Your task: Your task is to restate exactly the lines from the one holding "Localize beige mannequin" to the end of the entries below, inclusive.

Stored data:
--------------------
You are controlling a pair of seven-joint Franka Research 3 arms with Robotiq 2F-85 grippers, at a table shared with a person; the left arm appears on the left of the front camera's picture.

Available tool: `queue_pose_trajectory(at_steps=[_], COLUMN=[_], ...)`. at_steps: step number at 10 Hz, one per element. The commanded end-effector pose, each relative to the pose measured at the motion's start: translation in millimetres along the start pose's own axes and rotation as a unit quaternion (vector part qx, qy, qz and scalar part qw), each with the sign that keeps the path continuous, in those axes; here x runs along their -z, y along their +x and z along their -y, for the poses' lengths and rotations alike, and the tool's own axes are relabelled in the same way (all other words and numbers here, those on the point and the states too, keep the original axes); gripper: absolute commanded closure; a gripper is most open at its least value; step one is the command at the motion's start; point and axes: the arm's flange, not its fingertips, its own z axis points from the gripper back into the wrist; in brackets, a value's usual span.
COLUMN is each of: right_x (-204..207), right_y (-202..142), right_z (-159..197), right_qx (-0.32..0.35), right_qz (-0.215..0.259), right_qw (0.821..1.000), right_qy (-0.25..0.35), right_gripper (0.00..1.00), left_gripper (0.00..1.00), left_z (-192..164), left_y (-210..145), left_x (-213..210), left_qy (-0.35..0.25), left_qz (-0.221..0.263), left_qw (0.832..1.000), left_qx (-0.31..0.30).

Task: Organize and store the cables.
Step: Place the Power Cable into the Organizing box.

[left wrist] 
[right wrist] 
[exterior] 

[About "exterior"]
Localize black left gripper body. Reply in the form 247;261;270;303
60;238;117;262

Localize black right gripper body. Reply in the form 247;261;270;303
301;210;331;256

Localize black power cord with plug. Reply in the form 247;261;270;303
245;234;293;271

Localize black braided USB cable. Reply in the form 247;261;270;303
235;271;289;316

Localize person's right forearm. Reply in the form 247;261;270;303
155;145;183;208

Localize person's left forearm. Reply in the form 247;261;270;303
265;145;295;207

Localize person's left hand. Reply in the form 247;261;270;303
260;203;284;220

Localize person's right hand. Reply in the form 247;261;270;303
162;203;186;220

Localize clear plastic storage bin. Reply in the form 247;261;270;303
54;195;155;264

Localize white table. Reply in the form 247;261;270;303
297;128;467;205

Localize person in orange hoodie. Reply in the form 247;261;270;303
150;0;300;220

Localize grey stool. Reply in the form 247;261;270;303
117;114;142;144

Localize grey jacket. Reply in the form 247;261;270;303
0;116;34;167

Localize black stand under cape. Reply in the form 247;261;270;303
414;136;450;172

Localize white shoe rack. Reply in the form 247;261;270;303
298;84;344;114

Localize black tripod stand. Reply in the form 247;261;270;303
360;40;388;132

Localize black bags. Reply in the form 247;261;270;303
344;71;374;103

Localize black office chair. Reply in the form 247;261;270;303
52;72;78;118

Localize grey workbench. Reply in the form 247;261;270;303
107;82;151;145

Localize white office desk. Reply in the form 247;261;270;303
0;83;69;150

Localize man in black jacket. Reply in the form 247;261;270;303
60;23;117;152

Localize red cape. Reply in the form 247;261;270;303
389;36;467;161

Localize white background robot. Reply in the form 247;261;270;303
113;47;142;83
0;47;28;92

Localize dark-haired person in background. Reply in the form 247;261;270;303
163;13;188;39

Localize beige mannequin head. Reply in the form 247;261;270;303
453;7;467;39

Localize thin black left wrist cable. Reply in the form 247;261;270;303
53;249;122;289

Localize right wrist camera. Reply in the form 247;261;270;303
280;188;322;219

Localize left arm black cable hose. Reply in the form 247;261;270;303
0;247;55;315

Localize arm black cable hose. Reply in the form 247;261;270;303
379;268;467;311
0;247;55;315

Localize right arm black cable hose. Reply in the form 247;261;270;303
--------------------
Solution for this problem:
Localize beige mannequin head. Reply in the form 247;261;270;303
453;7;467;39

Localize thin black left wrist cable. Reply in the form 247;261;270;303
53;249;122;289

Localize right wrist camera. Reply in the form 247;261;270;303
280;188;322;219

Localize left arm black cable hose. Reply in the form 247;261;270;303
0;247;55;315

Localize arm black cable hose. Reply in the form 247;261;270;303
379;268;467;311
0;247;55;315

Localize right arm black cable hose. Reply in the form 247;261;270;303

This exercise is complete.